**AIM OF THE TASK:** Pull out each line of the data that includes the word "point".

**DATA BELOW:**
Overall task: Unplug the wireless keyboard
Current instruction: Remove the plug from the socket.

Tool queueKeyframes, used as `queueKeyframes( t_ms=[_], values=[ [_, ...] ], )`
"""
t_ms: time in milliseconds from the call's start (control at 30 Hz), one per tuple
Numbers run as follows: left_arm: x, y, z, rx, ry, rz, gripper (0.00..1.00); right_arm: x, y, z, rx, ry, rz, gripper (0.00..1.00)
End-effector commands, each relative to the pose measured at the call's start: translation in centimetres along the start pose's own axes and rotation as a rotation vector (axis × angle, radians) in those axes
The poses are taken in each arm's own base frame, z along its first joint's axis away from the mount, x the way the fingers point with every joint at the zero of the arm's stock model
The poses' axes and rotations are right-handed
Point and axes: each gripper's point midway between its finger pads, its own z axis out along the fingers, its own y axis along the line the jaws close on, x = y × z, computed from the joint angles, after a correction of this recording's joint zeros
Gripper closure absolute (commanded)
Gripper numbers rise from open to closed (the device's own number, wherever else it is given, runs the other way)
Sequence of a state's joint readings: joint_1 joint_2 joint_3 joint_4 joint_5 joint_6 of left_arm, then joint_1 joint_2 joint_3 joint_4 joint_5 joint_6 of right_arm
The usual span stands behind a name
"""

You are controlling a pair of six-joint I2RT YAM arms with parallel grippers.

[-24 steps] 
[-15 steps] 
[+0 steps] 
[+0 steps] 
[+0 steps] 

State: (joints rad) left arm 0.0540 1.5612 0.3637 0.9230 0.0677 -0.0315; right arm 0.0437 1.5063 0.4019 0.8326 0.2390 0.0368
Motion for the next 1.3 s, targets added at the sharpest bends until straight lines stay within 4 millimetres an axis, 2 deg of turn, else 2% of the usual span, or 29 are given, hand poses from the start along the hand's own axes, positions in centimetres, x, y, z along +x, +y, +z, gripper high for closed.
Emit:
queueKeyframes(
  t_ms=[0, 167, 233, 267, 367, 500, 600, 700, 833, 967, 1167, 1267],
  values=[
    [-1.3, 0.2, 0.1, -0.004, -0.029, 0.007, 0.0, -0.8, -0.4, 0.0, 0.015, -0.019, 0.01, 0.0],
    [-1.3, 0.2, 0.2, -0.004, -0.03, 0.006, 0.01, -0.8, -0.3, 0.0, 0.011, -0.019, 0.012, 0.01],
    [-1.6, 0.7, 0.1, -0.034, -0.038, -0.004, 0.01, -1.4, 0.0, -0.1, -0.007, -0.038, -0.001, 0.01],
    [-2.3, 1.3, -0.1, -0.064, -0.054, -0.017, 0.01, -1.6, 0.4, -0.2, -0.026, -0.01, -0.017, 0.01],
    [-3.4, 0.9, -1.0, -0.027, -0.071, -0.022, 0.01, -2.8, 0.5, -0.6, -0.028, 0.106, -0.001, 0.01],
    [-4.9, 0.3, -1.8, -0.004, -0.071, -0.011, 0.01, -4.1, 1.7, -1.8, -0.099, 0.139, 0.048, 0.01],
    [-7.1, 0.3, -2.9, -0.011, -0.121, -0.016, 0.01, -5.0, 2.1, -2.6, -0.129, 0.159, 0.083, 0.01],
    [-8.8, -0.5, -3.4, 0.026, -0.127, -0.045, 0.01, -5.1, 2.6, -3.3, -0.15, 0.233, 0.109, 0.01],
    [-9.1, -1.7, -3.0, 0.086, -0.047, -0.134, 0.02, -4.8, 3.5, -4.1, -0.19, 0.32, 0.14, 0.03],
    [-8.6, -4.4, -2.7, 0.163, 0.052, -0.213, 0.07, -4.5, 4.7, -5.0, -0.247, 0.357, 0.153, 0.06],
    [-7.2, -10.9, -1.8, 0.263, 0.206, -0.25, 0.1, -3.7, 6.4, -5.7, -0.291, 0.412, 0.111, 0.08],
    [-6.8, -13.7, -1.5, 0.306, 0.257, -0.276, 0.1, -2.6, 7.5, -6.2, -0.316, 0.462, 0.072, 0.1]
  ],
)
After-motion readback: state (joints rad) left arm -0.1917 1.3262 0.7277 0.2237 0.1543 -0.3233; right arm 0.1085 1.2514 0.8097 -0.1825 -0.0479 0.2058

**OUTPUT FOR THIS EXERCISE:**
The poses are taken in each arm's own base frame, z along its first joint's axis away from the mount, x the way the fingers point with every joint at the zero of the arm's stock model
Point and axes: each gripper's point midway between its finger pads, its own z axis out along the fingers, its own y axis along the line the jaws close on, x = y × z, computed from the joint angles, after a correction of this recording's joint zeros

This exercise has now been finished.